```markdown
# 📝 Text Classification with TF-IDF + SVM and MLflow

This notebook trains a **TF-IDF + SVM** classifier for text classification and logs results with **MLflow**.

Pipeline:
1. Load and preprocess dataset
2. TF-IDF vectorization
3. Train **SVM** with hyperparameter tuning
4. Calibrate classifier to output probabilities
5. Evaluate with CV, accuracy, and F1 score
6. Log results and model to **MLflow**
```

In [1]:
# 🔧 Imports
import pandas as pd
import numpy as np
from sklearn.feature_extraction.text import TfidfVectorizer
from sklearn.svm import LinearSVC
from sklearn.calibration import CalibratedClassifierCV
from sklearn.model_selection import GridSearchCV, StratifiedKFold, cross_val_score
from sklearn.metrics import accuracy_score, f1_score
import mlflow
import mlflow.sklearn
from mlflow.models.signature import infer_signature
import nltk
from nltk.stem import WordNetLemmatizer
import re

In [2]:
# 📥 Download NLTK resources
nltk.download('wordnet')
nltk.download('punkt')
nltk.download('stopwords')

[nltk_data] Downloading package wordnet to
[nltk_data]     /home/medhedimaaroufi/nltk_data...
[nltk_data]   Package wordnet is already up-to-date!
[nltk_data] Downloading package punkt to
[nltk_data]     /home/medhedimaaroufi/nltk_data...
[nltk_data]   Package punkt is already up-to-date!
[nltk_data] Downloading package stopwords to
[nltk_data]     /home/medhedimaaroufi/nltk_data...
[nltk_data]   Package stopwords is already up-to-date!


True

In [4]:
# ⚙️ Set MLflow Tracking URI
mlflow.set_tracking_uri("http://localhost:8080")

In [10]:
# 📂 Load and preprocess dataset
def load_data(dataset_path="../dataset/all_tickets_processed_improved_v3.csv"):
    df = pd.read_csv(dataset_path)
    if 'Document' not in df.columns or 'Topic_group' not in df.columns:
        raise ValueError("Dataset must contain 'Document' and 'Topic_group' columns")
    
    # Stopwords + Lemmatizer
    stop_words = set(nltk.corpus.stopwords.words('english')) | {'please', 'ticket', 'help'}
    lemmatizer = WordNetLemmatizer()
    
    def preprocess_text(text):
        text = re.sub(r'[^\w\s]', '', text.lower())  
        tokens = re.findall(r'\w+', text)
        tokens = [lemmatizer.lemmatize(word) for word in tokens if word not in stop_words]
        return ' '.join(tokens)
    
    df['Document'] = df['Document'].apply(preprocess_text)
    return df['Document'].values, df['Topic_group'].values

X, y = load_data()
print(f"Dataset loaded. {len(X)} samples.")
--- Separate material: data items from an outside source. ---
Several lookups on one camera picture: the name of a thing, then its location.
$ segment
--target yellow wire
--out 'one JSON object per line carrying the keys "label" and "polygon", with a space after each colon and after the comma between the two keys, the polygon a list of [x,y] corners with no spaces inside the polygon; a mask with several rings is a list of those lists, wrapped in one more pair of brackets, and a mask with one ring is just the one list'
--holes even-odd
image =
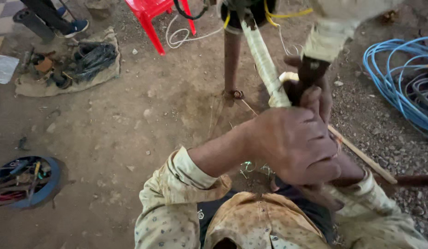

Dataset loaded. 47837 samples.


In [11]:
# 🏋️ Train TF-IDF + SVM model
def train_tfidf_svm(X, y):
    # Vectorizer
    vectorizer = TfidfVectorizer(
        ngram_range=(1, 3), 
        max_features=10000, 
        min_df=5, 
        sublinear_tf=True
    )
    X_tfidf = vectorizer.fit_transform(X)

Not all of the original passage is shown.